Pictures are to be omitted; everything else in the data must be transcribed exactly.

--

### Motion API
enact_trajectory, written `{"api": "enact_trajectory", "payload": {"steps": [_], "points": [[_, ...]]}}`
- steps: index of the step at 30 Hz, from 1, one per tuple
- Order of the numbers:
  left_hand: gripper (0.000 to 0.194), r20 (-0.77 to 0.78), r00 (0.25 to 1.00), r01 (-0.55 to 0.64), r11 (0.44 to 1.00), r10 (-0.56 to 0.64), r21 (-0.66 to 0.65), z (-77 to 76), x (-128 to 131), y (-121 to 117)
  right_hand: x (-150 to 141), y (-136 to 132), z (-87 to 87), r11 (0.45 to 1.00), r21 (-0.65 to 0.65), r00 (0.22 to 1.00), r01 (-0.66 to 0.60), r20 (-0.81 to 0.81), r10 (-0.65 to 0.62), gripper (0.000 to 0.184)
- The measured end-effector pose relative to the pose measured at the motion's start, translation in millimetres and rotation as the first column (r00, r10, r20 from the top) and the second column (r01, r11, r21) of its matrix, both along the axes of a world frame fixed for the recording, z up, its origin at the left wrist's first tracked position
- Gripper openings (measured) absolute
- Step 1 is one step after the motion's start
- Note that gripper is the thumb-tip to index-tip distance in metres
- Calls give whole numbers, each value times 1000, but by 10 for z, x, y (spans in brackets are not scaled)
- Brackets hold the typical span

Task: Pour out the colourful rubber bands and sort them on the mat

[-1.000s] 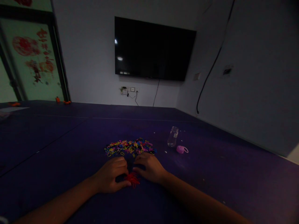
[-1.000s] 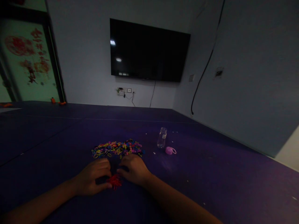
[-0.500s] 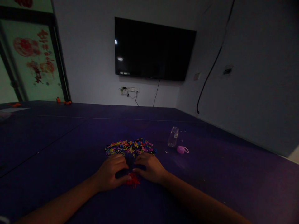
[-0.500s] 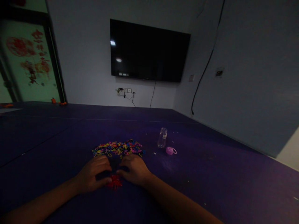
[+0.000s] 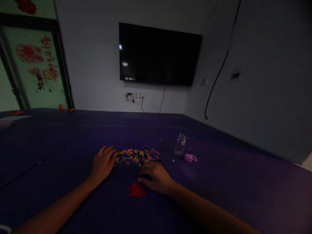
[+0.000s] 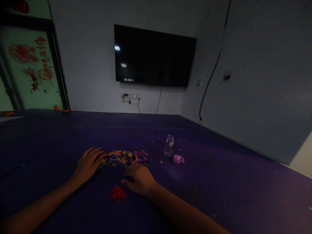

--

#### Reply:
### Motion API
enact_trajectory, written `{"api": "enact_trajectory", "payload": {"steps": [_], "points": [[_, ...]]}}`
- steps: index of the step at 30 Hz, from 1, one per tuple
- Order of the numbers:
  left_hand: gripper (0.000 to 0.194), r20 (-0.77 to 0.78), r00 (0.25 to 1.00), r01 (-0.55 to 0.64), r11 (0.44 to 1.00), r10 (-0.56 to 0.64), r21 (-0.66 to 0.65), z (-77 to 76), x (-128 to 131), y (-121 to 117)
  right_hand: x (-150 to 141), y (-136 to 132), z (-87 to 87), r11 (0.45 to 1.00), r21 (-0.65 to 0.65), r00 (0.22 to 1.00), r01 (-0.66 to 0.60), r20 (-0.81 to 0.81), r10 (-0.65 to 0.62), gripper (0.000 to 0.184)
- The measured end-effector pose relative to the pose measured at the motion's start, translation in millimetres and rotation as the first column (r00, r10, r20 from the top) and the second column (r01, r11, r21) of its matrix, both along the axes of a world frame fixed for the recording, z up, its origin at the left wrist's first tracked position
- Gripper openings (measured) absolute
- Step 1 is one step after the motion's start
- Note that gripper is the thumb-tip to index-tip distance in metres
- Calls give whole numbers, each value times 1000, but by 10 for z, x, y (spans in brackets are not scaled)
- Brackets hold the typical span

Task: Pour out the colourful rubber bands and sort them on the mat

[-1.000s] 
[-1.000s] 
[-0.500s] 
[-0.500s] 
[+0.000s] 
[+0.000s] 

No additional answer is needed here.